Latest Projects & News
Here you will find the latest paintings and various projects I will be working on that are not yet quite completed. I will also be adding where possible information regarding uniforms and insignia relating to those paintings, together with any background historical information.
Musketeer, English Civil War period
Another drawing in oak gall ink, this time of a musketeer during the English Civil War. The inspiration for the image came from a photo posted by the re-enactment group, “The Earl of Manchester’s Regiment of Foote”. The original and prints are now available in the Shop.
French Grenadier, 1794
A new drawing, in oak gall ink of a detail from the painting by Jean-Baptiste Mauzaisse depicting the Battle of Fleurus that took place on the 26th June 1794 near Charleroi in present day Belgium.
The original Painting is in the ‘Gallery of Battles’ in the Palace of Versailles.
Private Edward Dickens, 1st Battalion, Hampshire Regiment, Gonnehem, April 1918
Edward Dickens Brief Time In The Military
The Service record for Edward Dickens no longer exits, being one of those destroyed during bombing in the Second World War. We, therefore, do not know exactly when he enlisted and was shipped over to France to join his unit, the 1st Battalion Hampshire Regiment. His service number was 42659.
What we do know, from the units War Diary, is that a new batch of replacements joined up with the unit a couple of weeks before Edward died of his wounds on 23rd April 1918. He may well have been one of these. He had been taken to No. 23 Casualty Clearing Station, which unit was based in the grounds of the Chateau de Lozinghem, in the village of the same name. He is buried in Lapugnoy CWGC Cemetery, less than a mile away from the hospital.

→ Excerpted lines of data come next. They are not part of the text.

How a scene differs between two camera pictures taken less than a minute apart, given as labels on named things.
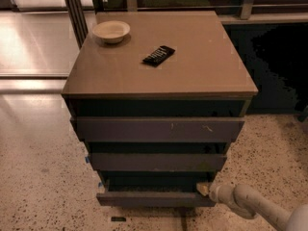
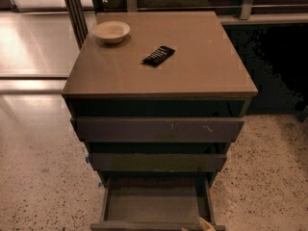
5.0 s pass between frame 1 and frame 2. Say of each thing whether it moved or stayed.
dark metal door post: stayed
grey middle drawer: stayed
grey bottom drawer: moved
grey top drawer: stayed
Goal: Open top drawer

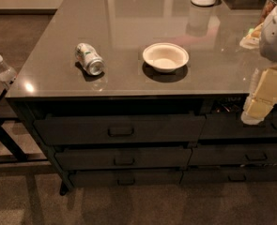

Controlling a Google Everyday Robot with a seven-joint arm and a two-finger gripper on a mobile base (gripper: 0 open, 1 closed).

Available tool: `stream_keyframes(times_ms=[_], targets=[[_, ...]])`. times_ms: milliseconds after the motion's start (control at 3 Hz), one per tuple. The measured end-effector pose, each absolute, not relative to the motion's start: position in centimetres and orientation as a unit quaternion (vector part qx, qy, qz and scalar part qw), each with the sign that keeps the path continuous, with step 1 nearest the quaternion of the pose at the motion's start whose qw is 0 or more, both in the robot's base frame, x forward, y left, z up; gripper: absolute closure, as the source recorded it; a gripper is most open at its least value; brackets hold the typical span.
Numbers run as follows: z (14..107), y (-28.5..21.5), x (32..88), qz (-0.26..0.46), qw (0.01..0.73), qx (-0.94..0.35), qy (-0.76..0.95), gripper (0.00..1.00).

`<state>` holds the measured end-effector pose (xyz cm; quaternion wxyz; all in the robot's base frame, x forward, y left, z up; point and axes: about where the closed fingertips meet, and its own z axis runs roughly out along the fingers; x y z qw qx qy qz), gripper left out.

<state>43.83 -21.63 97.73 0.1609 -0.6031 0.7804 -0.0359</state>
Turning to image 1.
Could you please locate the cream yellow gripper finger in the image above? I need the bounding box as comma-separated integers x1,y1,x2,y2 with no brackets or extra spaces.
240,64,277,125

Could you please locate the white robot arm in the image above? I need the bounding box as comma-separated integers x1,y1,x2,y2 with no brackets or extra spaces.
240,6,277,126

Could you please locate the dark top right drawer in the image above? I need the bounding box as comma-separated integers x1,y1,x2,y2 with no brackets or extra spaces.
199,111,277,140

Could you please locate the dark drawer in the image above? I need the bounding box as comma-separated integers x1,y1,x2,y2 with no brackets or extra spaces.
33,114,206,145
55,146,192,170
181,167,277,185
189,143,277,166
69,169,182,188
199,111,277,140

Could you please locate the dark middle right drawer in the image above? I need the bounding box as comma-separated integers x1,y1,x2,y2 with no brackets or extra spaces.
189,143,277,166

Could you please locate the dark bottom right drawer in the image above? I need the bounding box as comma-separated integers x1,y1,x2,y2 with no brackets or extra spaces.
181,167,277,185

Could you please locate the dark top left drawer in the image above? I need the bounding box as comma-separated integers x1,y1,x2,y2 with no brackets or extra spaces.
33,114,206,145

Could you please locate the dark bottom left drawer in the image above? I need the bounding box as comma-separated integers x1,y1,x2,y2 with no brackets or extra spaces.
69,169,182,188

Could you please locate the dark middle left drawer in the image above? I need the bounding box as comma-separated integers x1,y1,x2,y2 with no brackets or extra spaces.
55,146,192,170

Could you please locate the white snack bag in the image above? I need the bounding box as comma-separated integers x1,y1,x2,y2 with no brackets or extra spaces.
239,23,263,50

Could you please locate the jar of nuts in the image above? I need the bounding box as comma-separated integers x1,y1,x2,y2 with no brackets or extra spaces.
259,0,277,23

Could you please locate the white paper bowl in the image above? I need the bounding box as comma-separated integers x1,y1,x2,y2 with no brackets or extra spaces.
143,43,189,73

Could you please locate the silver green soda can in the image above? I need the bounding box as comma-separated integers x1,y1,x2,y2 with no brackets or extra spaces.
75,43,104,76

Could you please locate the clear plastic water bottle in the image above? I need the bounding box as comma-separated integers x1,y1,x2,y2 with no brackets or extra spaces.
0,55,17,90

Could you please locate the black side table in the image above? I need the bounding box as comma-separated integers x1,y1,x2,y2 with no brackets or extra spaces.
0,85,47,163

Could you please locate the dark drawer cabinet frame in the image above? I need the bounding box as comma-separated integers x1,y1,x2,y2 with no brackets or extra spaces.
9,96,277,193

Private Nicholas Dowling, 2nd Battalion, Irish Guards, Boesinghe, Ypres, 1917
My latest commission coincidentally again has an Irish connection, this time with The Irish Guards. Nicholas Dowling joined the Irish Guards and was in France between December 1916 and August 1917, when he was wounded and transferred to the Labour Corps with which unit he saw out the rest of the war. Although no records exist of the fact, family tradition has it that being a good shot he was a Lewis Gunner. I have therefore decided to show him thus, carrying his Lewis gun before the ruins, as they were by then, of Boesinghe Chateau, the base of the 2nd Battalion Irish Guards, in July 1917.

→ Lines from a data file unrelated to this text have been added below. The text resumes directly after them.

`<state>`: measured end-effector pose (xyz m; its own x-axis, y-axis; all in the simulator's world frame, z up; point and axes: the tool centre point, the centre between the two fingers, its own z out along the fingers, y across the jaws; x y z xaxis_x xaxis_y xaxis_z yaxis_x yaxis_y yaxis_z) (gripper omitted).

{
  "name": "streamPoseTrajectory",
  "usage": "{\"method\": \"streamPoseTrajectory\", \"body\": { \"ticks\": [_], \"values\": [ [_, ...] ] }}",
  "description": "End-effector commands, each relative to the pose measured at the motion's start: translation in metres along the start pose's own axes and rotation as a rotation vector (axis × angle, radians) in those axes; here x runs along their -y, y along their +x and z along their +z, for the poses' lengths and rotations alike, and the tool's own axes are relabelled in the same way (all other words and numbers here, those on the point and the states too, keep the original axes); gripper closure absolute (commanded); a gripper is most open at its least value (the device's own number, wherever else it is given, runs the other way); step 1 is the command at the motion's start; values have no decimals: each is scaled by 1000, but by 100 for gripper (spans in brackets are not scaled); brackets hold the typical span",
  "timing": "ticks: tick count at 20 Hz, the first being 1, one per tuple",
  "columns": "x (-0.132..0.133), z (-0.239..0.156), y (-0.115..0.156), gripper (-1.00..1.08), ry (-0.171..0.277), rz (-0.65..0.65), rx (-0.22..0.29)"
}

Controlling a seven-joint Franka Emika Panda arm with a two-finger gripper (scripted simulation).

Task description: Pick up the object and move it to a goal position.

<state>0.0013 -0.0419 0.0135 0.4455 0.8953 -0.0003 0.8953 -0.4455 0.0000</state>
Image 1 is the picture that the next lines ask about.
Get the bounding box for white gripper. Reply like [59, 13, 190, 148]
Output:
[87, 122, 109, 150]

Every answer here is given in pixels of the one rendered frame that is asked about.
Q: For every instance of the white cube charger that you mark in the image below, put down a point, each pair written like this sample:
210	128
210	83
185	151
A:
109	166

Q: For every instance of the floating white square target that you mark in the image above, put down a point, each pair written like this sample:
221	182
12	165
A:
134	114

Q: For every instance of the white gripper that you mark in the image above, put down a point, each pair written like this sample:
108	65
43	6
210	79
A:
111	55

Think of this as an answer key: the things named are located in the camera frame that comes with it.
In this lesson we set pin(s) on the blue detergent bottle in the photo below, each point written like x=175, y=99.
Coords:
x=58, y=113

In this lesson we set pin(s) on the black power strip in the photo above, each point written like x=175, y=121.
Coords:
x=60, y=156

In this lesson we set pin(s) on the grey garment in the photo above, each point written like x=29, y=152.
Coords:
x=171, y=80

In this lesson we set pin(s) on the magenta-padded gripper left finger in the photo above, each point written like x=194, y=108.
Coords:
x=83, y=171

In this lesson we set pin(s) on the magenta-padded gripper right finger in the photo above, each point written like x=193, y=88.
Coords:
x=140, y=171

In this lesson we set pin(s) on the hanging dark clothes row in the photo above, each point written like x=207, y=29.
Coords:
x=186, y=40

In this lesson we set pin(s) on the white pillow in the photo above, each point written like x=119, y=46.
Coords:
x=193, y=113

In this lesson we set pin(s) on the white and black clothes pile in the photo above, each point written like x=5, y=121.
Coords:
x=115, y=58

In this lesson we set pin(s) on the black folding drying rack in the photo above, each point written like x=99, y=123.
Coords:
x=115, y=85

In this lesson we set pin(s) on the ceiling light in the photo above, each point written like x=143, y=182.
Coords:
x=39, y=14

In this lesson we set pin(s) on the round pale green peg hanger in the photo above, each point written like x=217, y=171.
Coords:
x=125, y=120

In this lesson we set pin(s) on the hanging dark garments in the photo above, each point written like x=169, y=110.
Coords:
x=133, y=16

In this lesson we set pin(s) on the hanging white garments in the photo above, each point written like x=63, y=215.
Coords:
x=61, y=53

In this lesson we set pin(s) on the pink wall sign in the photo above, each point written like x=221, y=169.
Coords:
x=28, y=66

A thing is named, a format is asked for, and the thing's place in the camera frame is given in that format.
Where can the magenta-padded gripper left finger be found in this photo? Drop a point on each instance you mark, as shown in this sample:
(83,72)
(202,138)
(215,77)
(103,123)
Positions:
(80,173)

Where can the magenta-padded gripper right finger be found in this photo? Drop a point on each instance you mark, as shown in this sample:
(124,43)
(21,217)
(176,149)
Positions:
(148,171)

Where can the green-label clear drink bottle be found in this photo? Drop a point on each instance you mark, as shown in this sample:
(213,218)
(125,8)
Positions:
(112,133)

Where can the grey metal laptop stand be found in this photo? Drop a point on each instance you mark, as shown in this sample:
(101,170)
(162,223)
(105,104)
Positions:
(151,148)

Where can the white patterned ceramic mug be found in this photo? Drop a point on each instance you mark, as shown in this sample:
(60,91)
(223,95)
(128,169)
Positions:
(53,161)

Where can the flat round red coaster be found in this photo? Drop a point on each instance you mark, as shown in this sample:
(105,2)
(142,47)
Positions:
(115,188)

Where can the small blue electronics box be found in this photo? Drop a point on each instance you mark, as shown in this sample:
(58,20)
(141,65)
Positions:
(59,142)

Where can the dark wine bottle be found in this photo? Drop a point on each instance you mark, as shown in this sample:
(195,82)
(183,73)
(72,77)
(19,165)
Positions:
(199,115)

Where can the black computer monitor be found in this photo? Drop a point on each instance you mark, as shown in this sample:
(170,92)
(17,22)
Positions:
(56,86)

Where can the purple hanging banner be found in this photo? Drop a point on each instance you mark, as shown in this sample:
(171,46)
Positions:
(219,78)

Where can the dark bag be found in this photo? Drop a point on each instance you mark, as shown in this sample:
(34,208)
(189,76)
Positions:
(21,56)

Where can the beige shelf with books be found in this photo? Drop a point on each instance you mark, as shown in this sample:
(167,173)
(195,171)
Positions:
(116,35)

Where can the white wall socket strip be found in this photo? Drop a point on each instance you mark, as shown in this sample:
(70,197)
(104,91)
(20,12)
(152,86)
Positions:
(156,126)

You can read more about Dowling here
Sergent Georges Brodel, 73e Régiment d'Infanterie, Aire-sur-la-Lys, France, 1908
Here I am working on a painting of a local man to where I now live. Georges Brodel was born in Aire-sur-la-Lys on 27th November 1886. His parents Jules and Sophie ran a café in the Grand Place in Aire at number 40.
He was recruited in the class of 1906 aged 20 at Saint Omer, matricule 2438, and was posted to the 73rd Régiment d’Infanterie. At the time he was recorded as living in Béthune. He served until 1911, having volunteered for two extra years service. He was recalled to the army with the general mobilisation of 1914, with the same rank of sergeant-major and served throughout the war, fighting at Verdun, the Somme and the battles in Flanders 1917-18. He was wounded in 1916. His unit was awarded the Croix de Guerre, and thus entitled to wear the fourragière of that decoration, and he was mentioned in despatches and was inscribed in the Livre d’Or of Verdun of soldiers who fought at Verdun.
After the war he worked as an accountant in the ceramic factory in Aire. The second World War saw him active in the Resistance in the Sylvestre Farmer group. He died 9th February 1955.